Filter the listing below down to the lines containing the word "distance".

◇ ◇ ◇ ◇ ◇

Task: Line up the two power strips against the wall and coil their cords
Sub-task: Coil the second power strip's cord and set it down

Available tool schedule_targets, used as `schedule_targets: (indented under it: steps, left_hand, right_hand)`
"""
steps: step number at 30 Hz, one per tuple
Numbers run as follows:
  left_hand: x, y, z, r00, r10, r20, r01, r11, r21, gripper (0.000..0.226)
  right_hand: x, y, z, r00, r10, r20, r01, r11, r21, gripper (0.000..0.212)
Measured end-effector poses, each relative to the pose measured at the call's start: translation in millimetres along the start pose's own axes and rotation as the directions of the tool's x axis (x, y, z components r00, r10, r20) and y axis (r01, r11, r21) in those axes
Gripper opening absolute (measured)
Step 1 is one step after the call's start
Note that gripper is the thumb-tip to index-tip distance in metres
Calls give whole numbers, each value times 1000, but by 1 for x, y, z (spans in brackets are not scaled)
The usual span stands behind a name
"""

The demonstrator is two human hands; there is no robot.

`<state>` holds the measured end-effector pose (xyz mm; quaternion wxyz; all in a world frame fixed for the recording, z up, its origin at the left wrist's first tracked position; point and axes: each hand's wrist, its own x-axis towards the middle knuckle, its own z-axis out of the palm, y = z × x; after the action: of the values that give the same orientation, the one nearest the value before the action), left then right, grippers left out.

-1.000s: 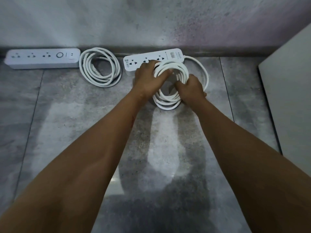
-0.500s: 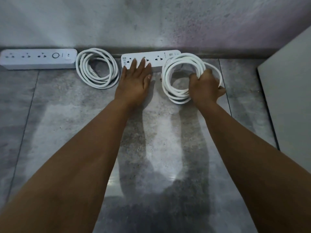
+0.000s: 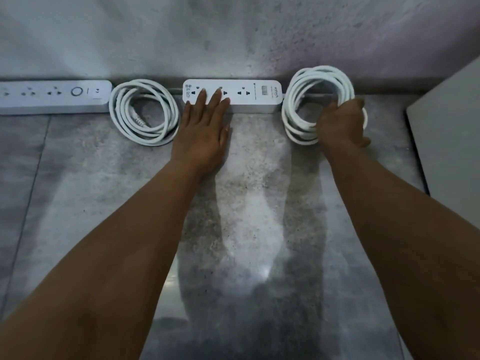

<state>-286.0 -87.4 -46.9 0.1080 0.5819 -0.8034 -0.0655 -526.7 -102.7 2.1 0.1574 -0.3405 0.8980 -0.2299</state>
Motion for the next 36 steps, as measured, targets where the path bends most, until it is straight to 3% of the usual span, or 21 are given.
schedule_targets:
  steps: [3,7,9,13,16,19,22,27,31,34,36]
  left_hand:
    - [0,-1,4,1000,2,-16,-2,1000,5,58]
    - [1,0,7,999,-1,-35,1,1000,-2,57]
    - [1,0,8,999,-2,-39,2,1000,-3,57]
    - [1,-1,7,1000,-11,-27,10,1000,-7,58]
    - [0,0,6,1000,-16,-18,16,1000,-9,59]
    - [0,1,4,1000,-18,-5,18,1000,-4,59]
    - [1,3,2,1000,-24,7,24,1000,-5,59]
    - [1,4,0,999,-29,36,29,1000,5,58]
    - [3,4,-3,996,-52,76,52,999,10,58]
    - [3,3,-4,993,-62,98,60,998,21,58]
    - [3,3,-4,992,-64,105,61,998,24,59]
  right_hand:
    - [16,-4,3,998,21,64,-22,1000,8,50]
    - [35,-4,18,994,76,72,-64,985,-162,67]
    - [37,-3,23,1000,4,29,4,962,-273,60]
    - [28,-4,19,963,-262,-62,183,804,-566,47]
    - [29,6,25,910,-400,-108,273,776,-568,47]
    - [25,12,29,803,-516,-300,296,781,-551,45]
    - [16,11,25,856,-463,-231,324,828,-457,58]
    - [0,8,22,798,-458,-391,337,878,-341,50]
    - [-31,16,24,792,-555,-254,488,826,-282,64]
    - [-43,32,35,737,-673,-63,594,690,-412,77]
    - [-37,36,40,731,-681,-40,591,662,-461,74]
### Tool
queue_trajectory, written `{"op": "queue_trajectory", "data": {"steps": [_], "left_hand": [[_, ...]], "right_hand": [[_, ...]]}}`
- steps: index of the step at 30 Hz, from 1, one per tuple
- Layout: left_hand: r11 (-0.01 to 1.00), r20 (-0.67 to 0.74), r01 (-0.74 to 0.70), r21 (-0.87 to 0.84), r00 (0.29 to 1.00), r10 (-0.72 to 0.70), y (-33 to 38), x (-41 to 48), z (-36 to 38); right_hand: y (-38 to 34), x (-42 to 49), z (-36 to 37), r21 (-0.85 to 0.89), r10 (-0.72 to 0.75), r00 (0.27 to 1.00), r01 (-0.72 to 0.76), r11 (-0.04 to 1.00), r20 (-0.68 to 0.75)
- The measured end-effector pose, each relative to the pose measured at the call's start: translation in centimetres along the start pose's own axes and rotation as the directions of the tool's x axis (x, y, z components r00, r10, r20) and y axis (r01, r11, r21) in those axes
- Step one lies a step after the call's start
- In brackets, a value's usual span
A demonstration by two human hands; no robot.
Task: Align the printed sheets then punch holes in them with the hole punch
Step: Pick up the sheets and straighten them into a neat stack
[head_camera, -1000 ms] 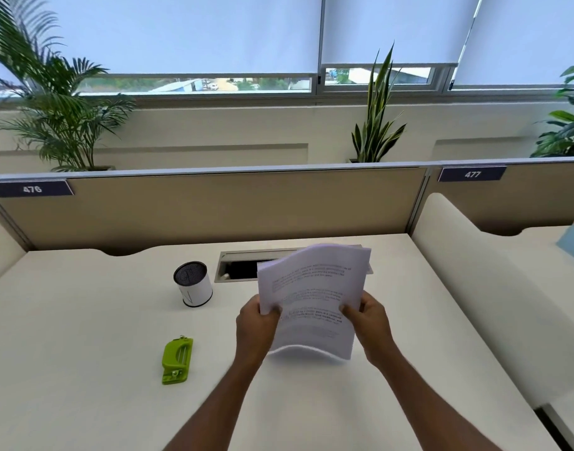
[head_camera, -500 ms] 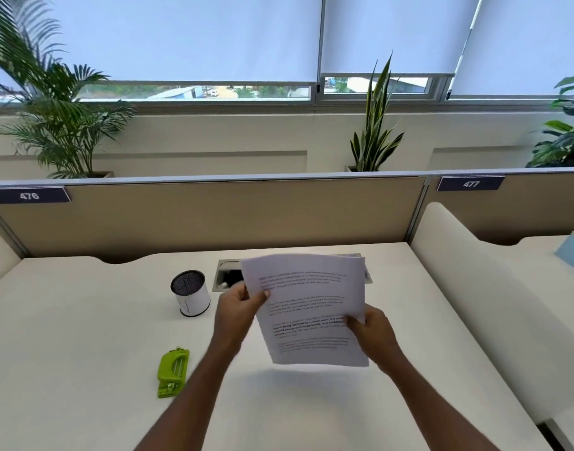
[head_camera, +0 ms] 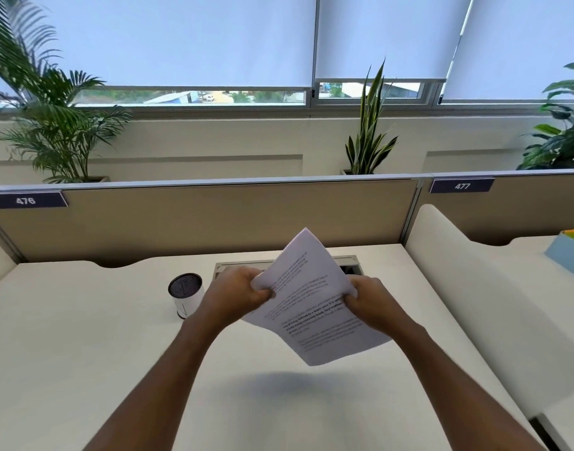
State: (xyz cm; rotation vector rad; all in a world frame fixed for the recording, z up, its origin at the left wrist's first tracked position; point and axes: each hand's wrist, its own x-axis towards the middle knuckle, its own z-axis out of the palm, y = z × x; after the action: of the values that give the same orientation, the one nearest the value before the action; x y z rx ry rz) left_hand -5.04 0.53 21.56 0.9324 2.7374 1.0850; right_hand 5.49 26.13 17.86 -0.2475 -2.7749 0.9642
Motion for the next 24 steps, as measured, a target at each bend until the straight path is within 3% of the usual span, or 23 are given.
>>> {"op": "queue_trajectory", "data": {"steps": [2, 4, 7, 9, 11, 13, 17, 20, 24], "left_hand": [[0.999, -0.015, 0.046, -0.005, 0.999, -0.046, -0.6, 0.3, 0.1], [0.989, -0.019, 0.082, -0.122, 0.996, -0.085, -1.5, 0.4, 0.1], [0.930, -0.037, 0.196, -0.310, 0.975, -0.218, -2.9, 0.1, 0.1], [0.861, -0.015, 0.253, -0.441, 0.957, -0.290, -4.1, -0.3, 0.3], [0.805, 0.011, 0.289, -0.518, 0.943, -0.331, -5.2, -0.7, 0.6], [0.781, 0.003, 0.294, -0.551, 0.937, -0.350, -6.1, -0.9, 1.1], [0.766, -0.064, 0.234, -0.599, 0.940, -0.336, -6.5, -1.0, 2.3], [0.736, -0.118, 0.199, -0.647, 0.928, -0.354, -6.5, -1.0, 3.5], [0.736, -0.146, 0.225, -0.638, 0.903, -0.403, -7.4, -2.1, 5.9]], "right_hand": [[0.1, 0.1, -0.6, -0.001, 0.000, 0.999, 0.000, 1.000, 0.046], [1.0, 0.2, -1.2, -0.060, 0.021, 0.991, -0.013, 0.998, 0.134], [3.3, 0.2, -2.1, -0.142, 0.174, 0.944, -0.138, 0.980, 0.279], [4.6, 0.0, -2.7, -0.119, 0.246, 0.926, -0.220, 0.968, 0.286], [5.3, -0.1, -3.3, 0.007, 0.247, 0.944, -0.254, 0.967, 0.218], [5.3, -0.2, -3.6, 0.258, 0.212, 0.969, -0.238, 0.936, 0.125], [4.0, -0.2, -3.0, 0.670, 0.202, 0.977, -0.105, 0.735, -0.068], [3.5, -0.4, -2.0, 0.740, 0.200, 0.964, -0.007, 0.673, -0.174], [4.1, -1.2, 0.1, 0.744, 0.225, 0.953, 0.001, 0.668, -0.203]]}}
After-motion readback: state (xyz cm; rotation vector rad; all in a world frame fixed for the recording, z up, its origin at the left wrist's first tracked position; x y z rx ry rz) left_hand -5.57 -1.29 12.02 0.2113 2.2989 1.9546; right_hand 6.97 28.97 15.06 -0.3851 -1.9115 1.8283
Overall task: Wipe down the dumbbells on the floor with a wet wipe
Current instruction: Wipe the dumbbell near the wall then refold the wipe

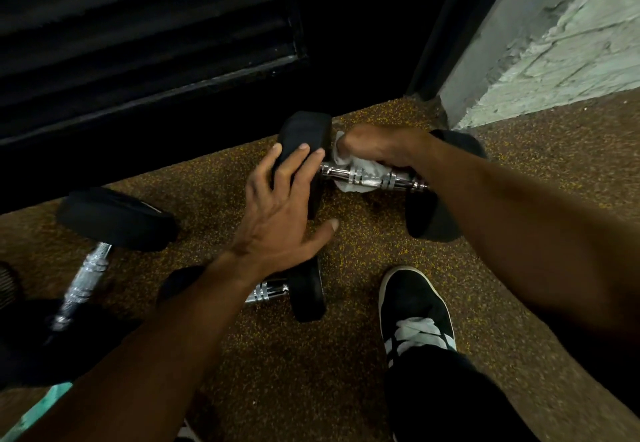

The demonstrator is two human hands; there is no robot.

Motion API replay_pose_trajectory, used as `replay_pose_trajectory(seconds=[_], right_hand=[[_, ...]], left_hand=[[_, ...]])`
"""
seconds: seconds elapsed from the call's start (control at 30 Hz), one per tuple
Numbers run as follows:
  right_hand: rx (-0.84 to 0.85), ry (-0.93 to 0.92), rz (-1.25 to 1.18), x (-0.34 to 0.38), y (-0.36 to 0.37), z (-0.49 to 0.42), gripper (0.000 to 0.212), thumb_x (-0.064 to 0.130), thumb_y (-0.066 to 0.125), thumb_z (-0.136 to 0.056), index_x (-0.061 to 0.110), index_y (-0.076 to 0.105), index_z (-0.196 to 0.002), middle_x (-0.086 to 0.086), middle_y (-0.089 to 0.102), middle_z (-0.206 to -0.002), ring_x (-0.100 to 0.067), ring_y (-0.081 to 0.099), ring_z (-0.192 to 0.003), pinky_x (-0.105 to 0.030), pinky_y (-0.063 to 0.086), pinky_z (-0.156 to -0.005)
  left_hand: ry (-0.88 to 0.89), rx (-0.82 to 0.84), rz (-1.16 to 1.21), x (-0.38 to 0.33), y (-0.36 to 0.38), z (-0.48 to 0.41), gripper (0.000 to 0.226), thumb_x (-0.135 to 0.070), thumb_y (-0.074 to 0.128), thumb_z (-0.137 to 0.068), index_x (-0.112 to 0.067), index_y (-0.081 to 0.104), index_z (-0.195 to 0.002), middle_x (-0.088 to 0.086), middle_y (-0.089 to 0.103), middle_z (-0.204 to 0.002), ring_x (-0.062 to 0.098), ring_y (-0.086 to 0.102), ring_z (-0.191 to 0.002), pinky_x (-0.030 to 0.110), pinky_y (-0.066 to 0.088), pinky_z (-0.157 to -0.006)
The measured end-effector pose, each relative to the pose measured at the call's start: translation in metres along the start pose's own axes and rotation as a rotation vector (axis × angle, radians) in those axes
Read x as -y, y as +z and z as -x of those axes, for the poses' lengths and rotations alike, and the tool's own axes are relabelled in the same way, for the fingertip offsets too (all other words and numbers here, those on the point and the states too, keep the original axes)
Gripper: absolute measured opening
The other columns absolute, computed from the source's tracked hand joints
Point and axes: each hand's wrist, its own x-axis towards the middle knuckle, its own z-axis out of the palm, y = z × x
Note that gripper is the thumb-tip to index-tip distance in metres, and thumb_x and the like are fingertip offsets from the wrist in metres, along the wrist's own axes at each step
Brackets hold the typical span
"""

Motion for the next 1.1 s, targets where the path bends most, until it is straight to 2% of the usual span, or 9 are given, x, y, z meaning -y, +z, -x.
replay_pose_trajectory(seconds=[0.13,0.23,0.3,0.37,0.53,0.7,0.87,1.03,1.1], right_hand=[[-0.089,-0.109,0.291,0.002,0.024,0.006,0.029,0.017,0.037,-0.101,0.002,0.061,-0.109,-0.020,0.061,-0.108,-0.034,0.060,-0.103,-0.035,0.046,-0.081],[-0.352,-0.231,0.694,-0.011,0.074,0.017,0.033,0.020,0.045,-0.097,-0.003,0.064,-0.110,-0.022,0.066,-0.107,-0.038,0.065,-0.096,-0.044,0.052,-0.078],[-0.427,-0.247,0.597,-0.026,0.093,0.023,0.046,0.023,0.047,-0.092,-0.002,0.055,-0.130,-0.023,0.058,-0.131,-0.038,0.056,-0.120,-0.046,0.046,-0.098],[-0.436,-0.220,0.477,-0.038,0.102,0.029,0.061,0.027,0.035,-0.095,0.001,0.029,-0.150,-0.019,0.033,-0.155,-0.033,0.030,-0.144,-0.047,0.026,-0.118],[-0.395,0.004,0.502,-0.030,0.104,0.038,0.065,0.027,0.016,-0.094,-0.008,0.021,-0.149,-0.027,0.029,-0.154,-0.038,0.027,-0.144,-0.048,0.026,-0.117],[-0.313,-0.233,0.573,-0.017,0.117,0.024,0.080,0.033,-0.005,-0.084,-0.007,0.017,-0.150,-0.027,0.022,-0.156,-0.040,0.017,-0.147,-0.050,0.016,-0.120],[-0.397,0.077,0.490,-0.032,0.107,0.052,0.060,0.026,0.029,-0.097,-0.008,0.024,-0.147,-0.028,0.040,-0.144,-0.040,0.042,-0.132,-0.048,0.041,-0.104],[-0.417,-0.043,0.484,-0.027,0.136,0.062,0.064,0.023,0.020,-0.096,-0.009,0.010,-0.150,-0.033,0.013,-0.156,-0.046,0.009,-0.147,-0.051,0.010,-0.121],[-0.475,-0.118,0.471,-0.031,0.143,0.060,0.064,0.023,0.019,-0.094,-0.006,0.012,-0.151,-0.029,0.012,-0.158,-0.044,0.007,-0.148,-0.051,0.008,-0.121]], left_hand=[[0.010,-0.069,-0.066,0.006,-0.023,-0.019,0.084,-0.067,0.038,-0.093,-0.013,0.029,-0.156,0.016,0.037,-0.146,0.037,0.037,-0.134,0.063,0.021,-0.116],[0.128,0.048,-0.090,0.007,-0.026,-0.028,0.095,-0.069,0.041,-0.087,-0.011,0.020,-0.159,0.018,0.020,-0.162,0.035,0.019,-0.151,0.063,0.013,-0.119],[0.156,0.100,-0.074,0.006,-0.023,-0.023,0.093,-0.058,0.042,-0.085,-0.011,0.013,-0.160,0.014,0.010,-0.167,0.029,0.007,-0.155,0.061,0.013,-0.119],[0.129,0.112,-0.061,0.005,-0.020,-0.017,0.094,-0.049,0.041,-0.080,-0.012,0.010,-0.161,0.011,0.008,-0.168,0.027,0.004,-0.155,0.059,0.015,-0.119],[0.090,0.092,-0.067,-0.001,-0.011,0.001,0.097,-0.046,0.046,-0.077,-0.011,0.010,-0.160,0.010,0.009,-0.168,0.027,0.006,-0.155,0.061,0.017,-0.117],[0.094,0.079,-0.073,-0.001,0.001,0.021,0.094,-0.044,0.047,-0.081,-0.011,0.010,-0.160,0.011,0.007,-0.168,0.030,0.003,-0.155,0.066,0.016,-0.116],[0.091,0.073,-0.085,-0.003,0.003,0.031,0.094,-0.043,0.048,-0.080,-0.013,0.008,-0.161,0.011,0.008,-0.168,0.031,0.003,-0.155,0.066,0.018,-0.115],[0.101,0.054,-0.079,-0.003,0.007,0.035,0.094,-0.044,0.049,-0.080,-0.013,0.012,-0.160,0.013,0.012,-0.167,0.033,0.008,-0.154,0.067,0.020,-0.114],[0.102,0.056,-0.068,-0.003,0.006,0.034,0.094,-0.044,0.049,-0.080,-0.013,0.012,-0.160,0.013,0.011,-0.167,0.032,0.007,-0.154,0.067,0.020,-0.114]])
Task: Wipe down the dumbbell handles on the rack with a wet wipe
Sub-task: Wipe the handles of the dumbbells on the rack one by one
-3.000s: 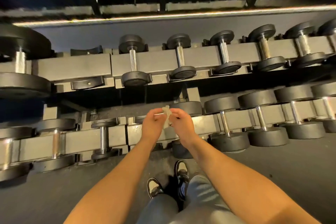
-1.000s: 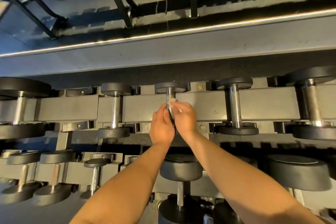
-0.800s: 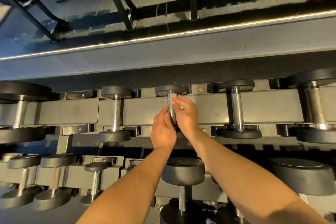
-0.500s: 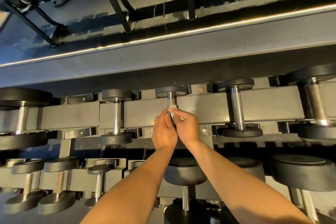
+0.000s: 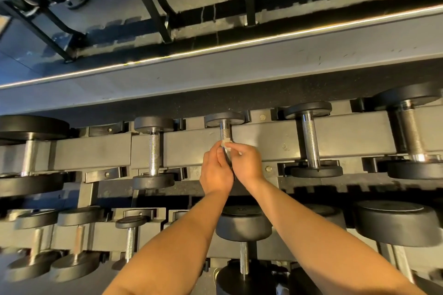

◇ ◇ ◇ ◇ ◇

FINISHED EXERCISE |
Note that gripper is the thumb-tip to index-tip distance in metres
Note that gripper is the thumb-tip to index-tip distance in metres, and thumb_x and the like are fingertip offsets from the wrist in metres, along the wrist's own axes at each step

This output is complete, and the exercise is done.